Berlin, La Paz (epd). Nach tagelangen Protesten und Blockaden zeichnet sich in Bolivien Entspannung ab. Laut Berichten der Tageszeitung „El Deber“ vereinbarten der Gewerkschaftsdachverband COB und die Regierung am Sonntagabend (Ortszeit), den Streit um die Abschaffung der Treibstoffsubventionen vorerst beizulegen. Die Subventionen, die den Treibstoff in dem südamerikanischen Land deutlich verbilligt hatten, sollen demnach zwar nicht wieder eingeführt werden. Jedoch werde das entsprechende Dekret mit Zugeständnissen an die Gewerkschaft neu formuliert.
Zurückgenommen werden sollen laut El Deber ebenfalls in dem Dekret enthaltene Maßnahmen, die den Einfluss der Gewerkschaften begrenzen. Auch wird auf die Schaffung neuer Investitionsbedingungen für ausländische Unternehmen verzichtet. Allerdings ist die Einigung umstritten. Der Generalsekretär des gewerkschaftlichen Dachverbands, Mario Argollo, sei nach dem Treffen mit Präsident Rodrigo Paz von gewerkschaftsnahen Gruppen mit Steinen beworfen und des Verrats bezichtigt worden, hieß es.
Schwere Wirtschaftskrise
Der Christdemokrat Paz hatte das Dekret kurz vor Weihnachten veröffentlicht. In der Folge hatten sich die Preise für Treibstoff teils verdreifacht. Zugleich wurde im Zuge der Abschaffung der Subventionen der Mindestlohn erhöht. Diese soll gemäß der Einigung zwischen Gewerkschaften und Regierung beibehalten werden. Landesweit kam es wegen der Abschaffung der Subventionen zu Protesten, die zum Teil in Gewalt umschlugen.
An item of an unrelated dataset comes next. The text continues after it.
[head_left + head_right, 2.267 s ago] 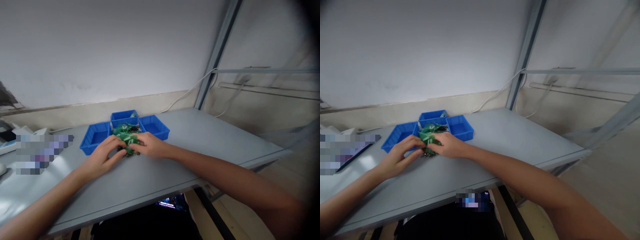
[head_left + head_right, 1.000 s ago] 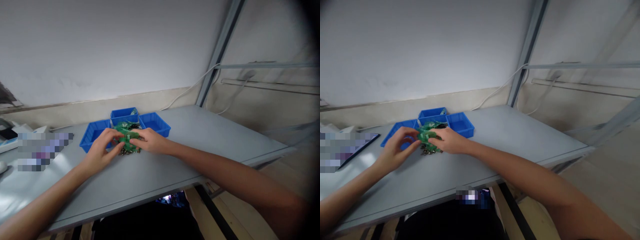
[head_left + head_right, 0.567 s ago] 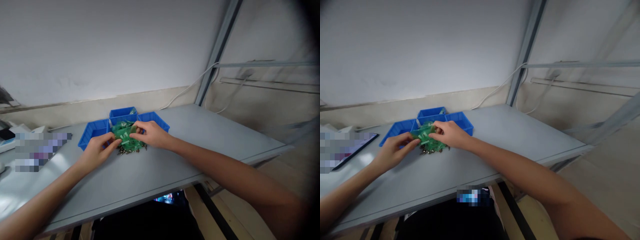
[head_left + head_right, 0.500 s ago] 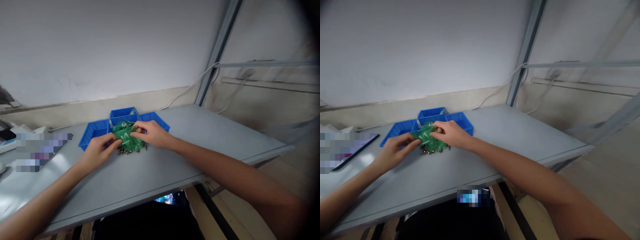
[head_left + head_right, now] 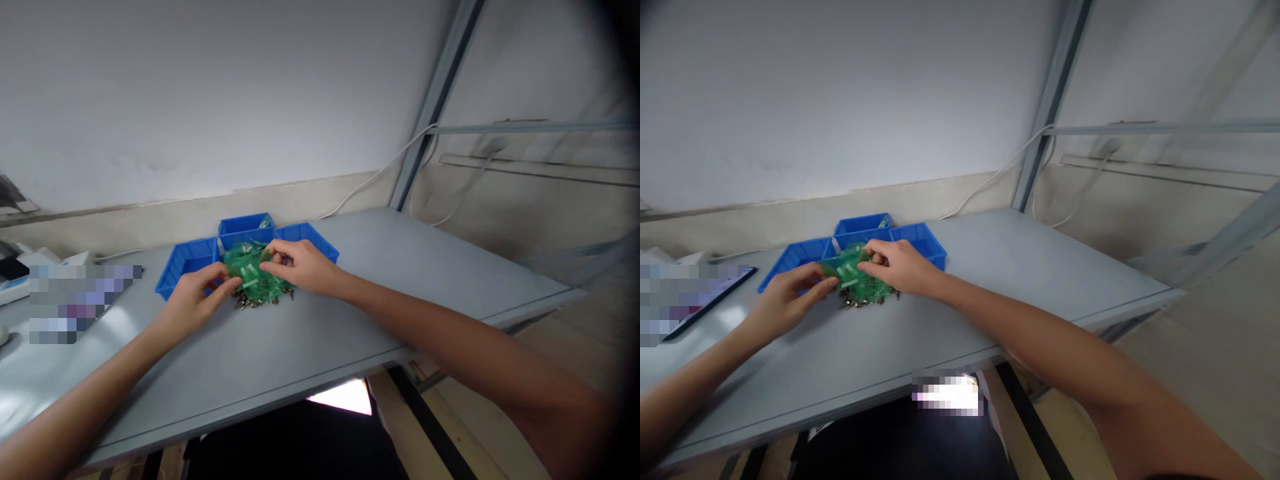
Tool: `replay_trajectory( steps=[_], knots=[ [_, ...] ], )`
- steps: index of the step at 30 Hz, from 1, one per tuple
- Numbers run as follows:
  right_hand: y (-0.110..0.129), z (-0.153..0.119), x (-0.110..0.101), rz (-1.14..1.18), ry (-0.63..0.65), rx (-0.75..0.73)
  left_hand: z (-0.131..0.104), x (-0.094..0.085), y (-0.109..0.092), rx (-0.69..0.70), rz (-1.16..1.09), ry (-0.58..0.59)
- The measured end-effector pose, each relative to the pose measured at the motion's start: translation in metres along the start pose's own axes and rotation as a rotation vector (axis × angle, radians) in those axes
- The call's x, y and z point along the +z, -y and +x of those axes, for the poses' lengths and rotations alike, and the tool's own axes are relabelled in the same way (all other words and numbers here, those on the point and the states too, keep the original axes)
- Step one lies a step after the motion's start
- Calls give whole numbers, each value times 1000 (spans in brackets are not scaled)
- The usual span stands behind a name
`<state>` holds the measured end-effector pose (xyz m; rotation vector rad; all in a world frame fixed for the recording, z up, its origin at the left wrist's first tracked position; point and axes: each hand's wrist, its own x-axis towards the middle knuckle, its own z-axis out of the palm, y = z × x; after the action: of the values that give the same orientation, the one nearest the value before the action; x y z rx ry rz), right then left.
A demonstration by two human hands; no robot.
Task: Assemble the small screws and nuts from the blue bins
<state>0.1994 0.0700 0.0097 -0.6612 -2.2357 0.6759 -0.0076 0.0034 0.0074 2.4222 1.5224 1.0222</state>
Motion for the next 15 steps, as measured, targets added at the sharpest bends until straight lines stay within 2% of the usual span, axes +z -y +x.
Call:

Bolivien steckt seit Jahren in einer schweren Wirtschaftskrise. Dem Land fehlen Devisen für den Import von Treibstoffen, Medikamenten und technischen Geräten, da die Einnahmen aus dem Gasexport im vergangenen Jahrzehnt stark zurückgegangen sind. Zur Abwendung einer Staatspleite setzt Präsident Paz auf gezielte Subventionen und eine stärkere Öffnung der Wirtschaft.